• [Exercise goal] Among the entries below, please show each line that carries the word "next".

• [Supplied material]
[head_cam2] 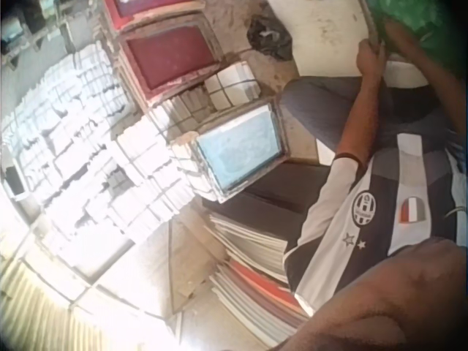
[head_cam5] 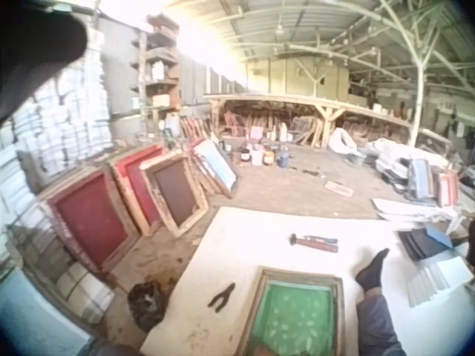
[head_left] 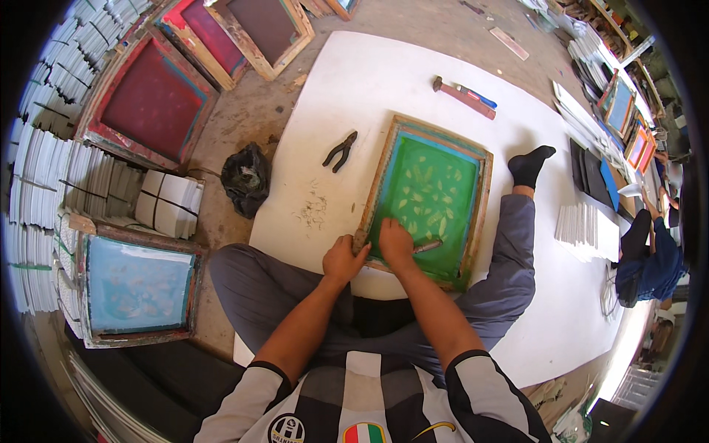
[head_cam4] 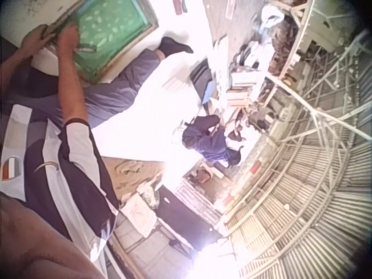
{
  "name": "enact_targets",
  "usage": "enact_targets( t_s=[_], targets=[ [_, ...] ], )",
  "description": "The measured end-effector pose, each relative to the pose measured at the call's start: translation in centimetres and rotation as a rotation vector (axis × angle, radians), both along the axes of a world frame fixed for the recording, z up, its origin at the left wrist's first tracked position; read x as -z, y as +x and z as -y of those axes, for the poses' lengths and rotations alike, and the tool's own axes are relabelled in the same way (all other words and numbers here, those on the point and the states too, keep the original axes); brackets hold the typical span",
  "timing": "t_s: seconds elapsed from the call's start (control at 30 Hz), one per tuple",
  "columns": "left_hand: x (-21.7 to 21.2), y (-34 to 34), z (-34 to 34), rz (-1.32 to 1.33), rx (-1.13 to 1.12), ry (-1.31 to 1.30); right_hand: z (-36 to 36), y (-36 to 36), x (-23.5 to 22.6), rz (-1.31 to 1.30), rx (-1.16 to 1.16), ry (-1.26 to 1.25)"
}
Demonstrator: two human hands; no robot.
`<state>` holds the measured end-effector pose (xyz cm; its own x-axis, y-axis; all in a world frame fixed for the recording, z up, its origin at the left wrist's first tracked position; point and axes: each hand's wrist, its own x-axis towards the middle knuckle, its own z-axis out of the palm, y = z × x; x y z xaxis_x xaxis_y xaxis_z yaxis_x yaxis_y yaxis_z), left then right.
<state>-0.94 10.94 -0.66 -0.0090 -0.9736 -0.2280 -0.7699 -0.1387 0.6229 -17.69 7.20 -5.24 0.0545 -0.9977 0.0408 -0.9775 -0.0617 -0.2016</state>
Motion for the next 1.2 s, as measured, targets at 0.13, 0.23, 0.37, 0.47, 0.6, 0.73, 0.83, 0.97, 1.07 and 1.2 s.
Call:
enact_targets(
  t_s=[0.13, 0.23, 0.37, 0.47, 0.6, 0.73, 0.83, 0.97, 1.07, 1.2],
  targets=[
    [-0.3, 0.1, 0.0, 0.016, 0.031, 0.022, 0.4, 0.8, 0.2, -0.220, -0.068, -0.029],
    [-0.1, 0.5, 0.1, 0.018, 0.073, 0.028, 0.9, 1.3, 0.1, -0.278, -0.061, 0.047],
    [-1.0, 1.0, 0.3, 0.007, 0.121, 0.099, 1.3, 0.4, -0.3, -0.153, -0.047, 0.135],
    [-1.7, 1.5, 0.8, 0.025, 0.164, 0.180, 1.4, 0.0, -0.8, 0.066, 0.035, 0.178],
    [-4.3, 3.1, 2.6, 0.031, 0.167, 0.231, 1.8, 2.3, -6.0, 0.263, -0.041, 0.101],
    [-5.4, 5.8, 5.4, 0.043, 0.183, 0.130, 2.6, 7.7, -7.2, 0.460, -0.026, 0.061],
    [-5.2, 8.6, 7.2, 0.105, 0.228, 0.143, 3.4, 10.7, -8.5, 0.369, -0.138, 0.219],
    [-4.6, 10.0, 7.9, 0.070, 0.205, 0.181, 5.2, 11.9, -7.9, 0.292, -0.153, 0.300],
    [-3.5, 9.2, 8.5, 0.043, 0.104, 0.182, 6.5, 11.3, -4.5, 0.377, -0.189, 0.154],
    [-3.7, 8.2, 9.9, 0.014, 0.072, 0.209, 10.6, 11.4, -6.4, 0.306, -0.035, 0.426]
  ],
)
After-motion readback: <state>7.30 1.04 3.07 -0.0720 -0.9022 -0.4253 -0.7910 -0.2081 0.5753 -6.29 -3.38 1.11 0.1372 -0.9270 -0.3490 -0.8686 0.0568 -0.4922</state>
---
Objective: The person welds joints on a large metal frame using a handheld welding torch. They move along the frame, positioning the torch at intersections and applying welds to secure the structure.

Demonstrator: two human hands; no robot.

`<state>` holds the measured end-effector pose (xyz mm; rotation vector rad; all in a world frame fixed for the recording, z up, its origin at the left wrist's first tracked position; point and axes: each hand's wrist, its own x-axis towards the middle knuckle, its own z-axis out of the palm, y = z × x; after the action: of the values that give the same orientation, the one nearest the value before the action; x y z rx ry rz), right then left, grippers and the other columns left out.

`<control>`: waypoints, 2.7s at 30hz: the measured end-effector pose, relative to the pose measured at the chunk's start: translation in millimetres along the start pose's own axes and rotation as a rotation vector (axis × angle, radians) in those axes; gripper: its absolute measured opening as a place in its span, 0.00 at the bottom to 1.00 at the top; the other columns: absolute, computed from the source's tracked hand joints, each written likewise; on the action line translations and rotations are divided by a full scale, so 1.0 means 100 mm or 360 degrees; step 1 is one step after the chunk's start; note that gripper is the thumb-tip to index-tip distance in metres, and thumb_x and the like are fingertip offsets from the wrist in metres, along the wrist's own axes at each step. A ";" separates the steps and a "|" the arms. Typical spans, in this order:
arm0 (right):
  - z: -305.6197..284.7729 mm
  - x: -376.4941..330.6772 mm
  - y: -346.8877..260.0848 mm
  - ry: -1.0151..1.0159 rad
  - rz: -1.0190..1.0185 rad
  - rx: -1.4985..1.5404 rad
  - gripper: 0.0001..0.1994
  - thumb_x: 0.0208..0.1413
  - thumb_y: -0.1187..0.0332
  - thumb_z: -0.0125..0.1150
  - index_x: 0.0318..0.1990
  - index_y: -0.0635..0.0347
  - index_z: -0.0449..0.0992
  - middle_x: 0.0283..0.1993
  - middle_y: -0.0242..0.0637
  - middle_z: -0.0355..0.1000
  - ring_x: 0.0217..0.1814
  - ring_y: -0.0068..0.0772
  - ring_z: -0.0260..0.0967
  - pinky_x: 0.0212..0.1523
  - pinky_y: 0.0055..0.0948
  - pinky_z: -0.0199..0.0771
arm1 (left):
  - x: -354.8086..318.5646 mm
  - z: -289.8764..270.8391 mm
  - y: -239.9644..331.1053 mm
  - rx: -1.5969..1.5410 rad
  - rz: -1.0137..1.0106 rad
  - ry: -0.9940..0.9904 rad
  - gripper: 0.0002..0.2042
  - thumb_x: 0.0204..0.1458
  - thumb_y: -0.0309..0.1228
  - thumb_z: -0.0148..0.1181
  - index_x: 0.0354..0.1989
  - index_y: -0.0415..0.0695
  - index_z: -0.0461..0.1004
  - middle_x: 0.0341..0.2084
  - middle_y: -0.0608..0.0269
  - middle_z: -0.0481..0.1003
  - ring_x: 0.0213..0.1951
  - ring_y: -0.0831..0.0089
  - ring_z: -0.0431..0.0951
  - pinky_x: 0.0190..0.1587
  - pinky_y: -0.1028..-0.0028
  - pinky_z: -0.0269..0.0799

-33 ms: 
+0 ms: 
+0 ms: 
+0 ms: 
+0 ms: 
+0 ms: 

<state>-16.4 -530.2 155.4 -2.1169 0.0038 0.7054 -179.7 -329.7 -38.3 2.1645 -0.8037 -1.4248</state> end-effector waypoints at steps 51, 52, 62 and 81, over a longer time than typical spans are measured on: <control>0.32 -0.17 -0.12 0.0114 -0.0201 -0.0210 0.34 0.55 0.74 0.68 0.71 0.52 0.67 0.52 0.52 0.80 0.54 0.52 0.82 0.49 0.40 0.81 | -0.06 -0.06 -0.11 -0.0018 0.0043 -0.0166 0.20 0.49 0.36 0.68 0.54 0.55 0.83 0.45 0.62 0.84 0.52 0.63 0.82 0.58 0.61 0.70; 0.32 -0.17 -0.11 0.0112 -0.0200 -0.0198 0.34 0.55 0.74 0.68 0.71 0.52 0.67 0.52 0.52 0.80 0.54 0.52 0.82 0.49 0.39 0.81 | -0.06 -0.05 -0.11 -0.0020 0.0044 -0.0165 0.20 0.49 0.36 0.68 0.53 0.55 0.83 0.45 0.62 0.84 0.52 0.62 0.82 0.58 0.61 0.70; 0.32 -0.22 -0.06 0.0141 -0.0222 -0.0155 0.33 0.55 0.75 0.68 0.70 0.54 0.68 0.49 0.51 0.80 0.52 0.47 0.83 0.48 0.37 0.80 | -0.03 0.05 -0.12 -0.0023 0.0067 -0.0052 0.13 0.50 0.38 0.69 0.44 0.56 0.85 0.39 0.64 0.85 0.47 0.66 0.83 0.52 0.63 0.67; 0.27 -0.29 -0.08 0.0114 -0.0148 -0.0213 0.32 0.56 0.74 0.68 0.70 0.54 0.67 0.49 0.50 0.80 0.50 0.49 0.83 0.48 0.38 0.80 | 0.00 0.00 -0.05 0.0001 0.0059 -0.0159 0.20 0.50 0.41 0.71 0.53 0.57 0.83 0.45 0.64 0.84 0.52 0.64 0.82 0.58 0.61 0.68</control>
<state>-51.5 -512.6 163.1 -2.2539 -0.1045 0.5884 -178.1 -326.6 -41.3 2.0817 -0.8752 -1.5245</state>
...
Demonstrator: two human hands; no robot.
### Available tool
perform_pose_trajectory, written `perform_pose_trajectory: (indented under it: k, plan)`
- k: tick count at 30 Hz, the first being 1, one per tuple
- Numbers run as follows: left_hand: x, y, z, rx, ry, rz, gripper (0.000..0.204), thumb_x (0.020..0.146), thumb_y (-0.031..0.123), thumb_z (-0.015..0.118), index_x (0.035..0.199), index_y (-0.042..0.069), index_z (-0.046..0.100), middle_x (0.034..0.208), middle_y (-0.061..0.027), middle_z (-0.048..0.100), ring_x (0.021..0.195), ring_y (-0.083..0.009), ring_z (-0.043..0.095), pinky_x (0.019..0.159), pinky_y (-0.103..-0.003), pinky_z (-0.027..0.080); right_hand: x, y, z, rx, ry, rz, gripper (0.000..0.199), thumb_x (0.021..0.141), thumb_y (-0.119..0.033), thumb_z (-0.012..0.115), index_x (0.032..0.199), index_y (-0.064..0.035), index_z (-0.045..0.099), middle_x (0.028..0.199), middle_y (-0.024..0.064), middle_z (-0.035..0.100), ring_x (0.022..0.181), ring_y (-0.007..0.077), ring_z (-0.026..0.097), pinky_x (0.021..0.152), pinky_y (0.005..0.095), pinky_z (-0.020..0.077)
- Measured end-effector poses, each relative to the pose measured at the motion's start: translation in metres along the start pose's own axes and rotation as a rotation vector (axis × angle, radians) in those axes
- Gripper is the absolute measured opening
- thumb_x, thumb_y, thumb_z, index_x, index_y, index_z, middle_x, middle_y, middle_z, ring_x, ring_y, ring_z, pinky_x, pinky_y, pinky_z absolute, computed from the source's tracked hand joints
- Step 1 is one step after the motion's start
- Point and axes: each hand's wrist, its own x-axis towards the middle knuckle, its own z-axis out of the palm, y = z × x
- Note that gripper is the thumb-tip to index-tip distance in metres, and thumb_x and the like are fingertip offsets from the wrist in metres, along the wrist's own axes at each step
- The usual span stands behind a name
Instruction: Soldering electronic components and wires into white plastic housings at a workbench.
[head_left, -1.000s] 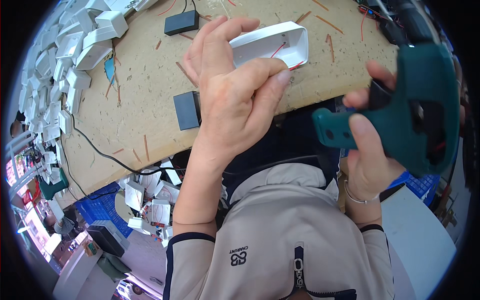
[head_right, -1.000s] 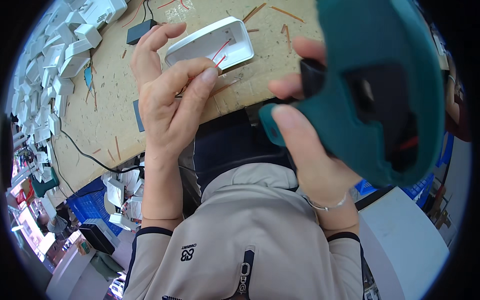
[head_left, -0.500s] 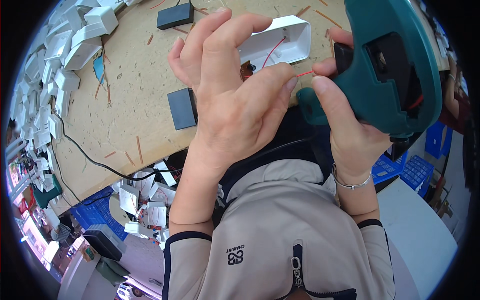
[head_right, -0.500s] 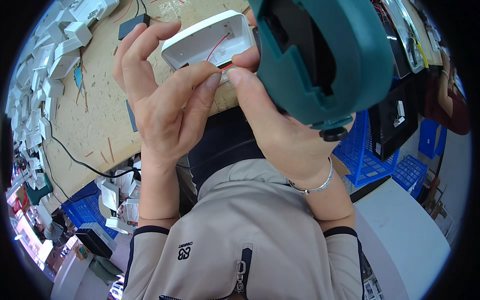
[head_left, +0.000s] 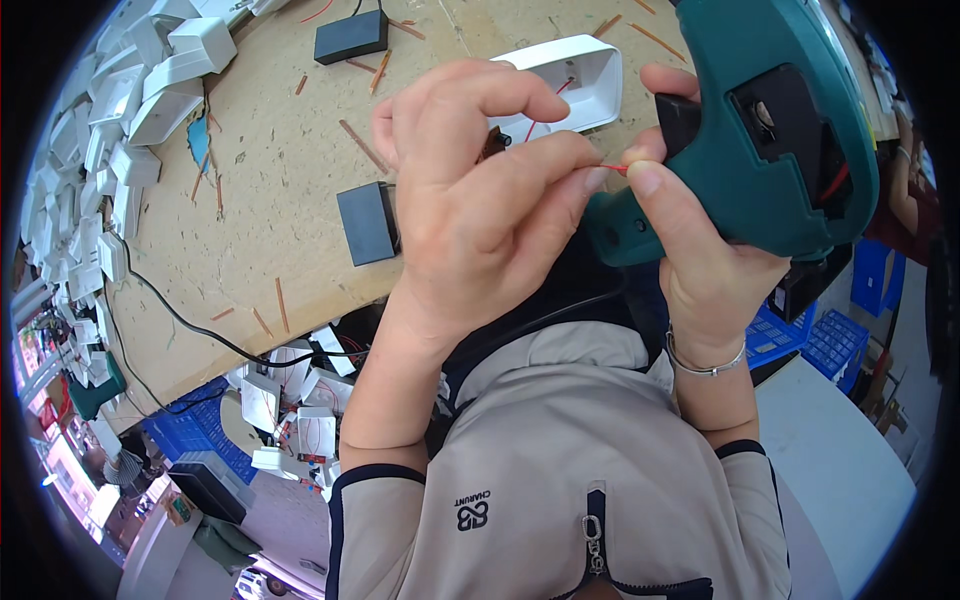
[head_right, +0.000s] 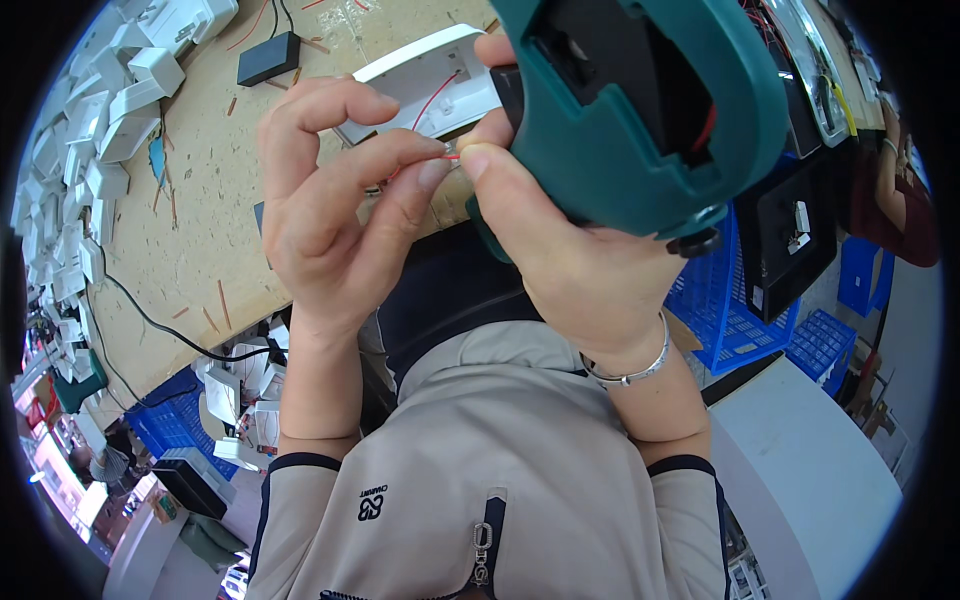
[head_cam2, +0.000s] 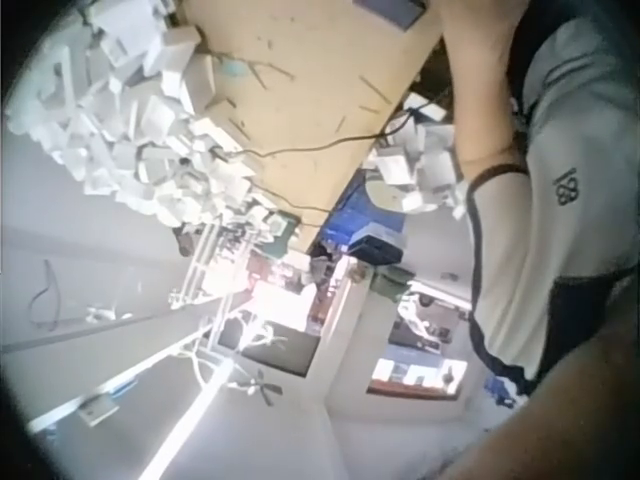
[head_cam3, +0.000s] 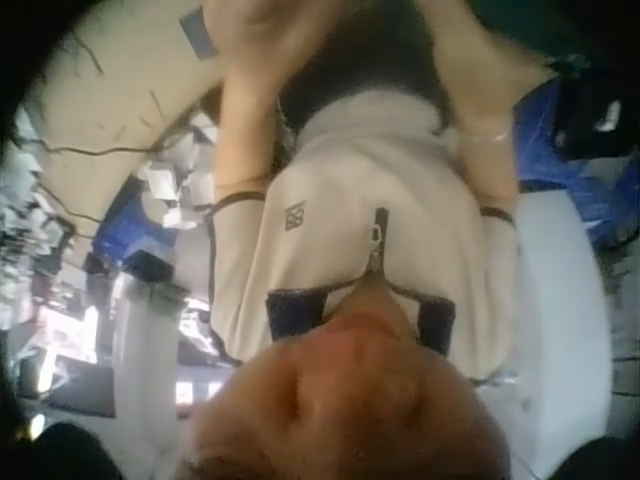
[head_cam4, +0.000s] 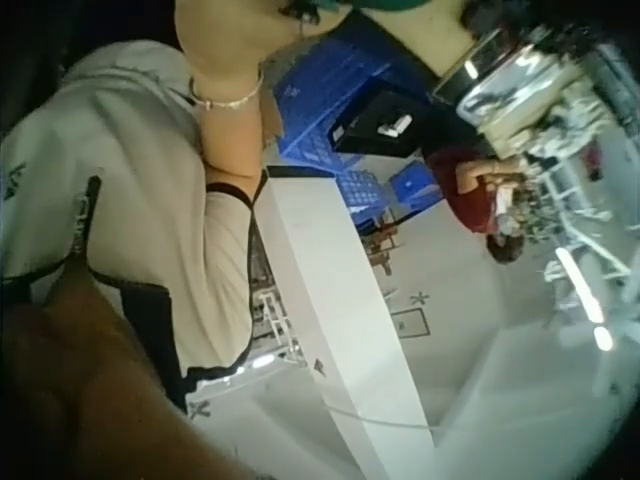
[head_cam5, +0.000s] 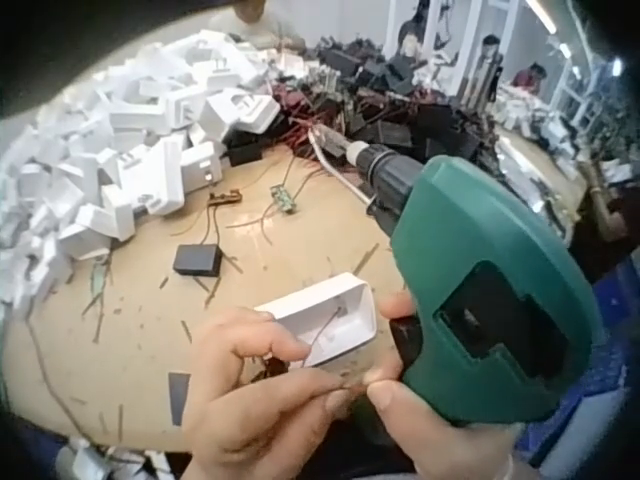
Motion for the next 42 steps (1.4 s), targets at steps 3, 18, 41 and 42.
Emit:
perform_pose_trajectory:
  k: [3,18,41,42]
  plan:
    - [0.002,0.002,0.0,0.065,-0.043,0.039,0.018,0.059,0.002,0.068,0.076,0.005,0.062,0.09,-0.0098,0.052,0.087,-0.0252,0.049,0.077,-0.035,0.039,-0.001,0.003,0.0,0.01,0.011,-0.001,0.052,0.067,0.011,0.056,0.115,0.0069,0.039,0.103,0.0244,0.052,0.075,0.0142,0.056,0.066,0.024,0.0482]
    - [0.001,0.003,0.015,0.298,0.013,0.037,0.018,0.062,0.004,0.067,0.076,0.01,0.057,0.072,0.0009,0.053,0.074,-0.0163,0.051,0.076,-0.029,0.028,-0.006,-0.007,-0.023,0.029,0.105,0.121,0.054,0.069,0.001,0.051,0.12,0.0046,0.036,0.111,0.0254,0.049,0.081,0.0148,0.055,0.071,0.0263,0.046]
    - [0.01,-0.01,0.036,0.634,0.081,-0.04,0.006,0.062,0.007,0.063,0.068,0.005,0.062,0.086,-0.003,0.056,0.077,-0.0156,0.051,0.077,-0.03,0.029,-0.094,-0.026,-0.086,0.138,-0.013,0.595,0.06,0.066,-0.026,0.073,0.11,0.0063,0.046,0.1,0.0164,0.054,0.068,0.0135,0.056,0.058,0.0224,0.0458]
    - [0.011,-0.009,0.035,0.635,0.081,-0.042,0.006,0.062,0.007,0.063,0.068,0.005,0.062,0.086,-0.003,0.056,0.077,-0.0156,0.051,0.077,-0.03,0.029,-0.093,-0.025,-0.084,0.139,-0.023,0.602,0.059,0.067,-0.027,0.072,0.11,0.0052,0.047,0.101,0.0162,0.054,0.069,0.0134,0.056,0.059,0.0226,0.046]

• [Output of the task]
Motion for the next 1.2 s, as measured, targets at 0.13, 0.23, 0.37, 0.47, 0.6, 0.73, 0.83, 0.97, 1.07 and 1.2 s.
Motion for the next 42 steps (1.4 s), targets at steps 3, 18, 41 and 42.

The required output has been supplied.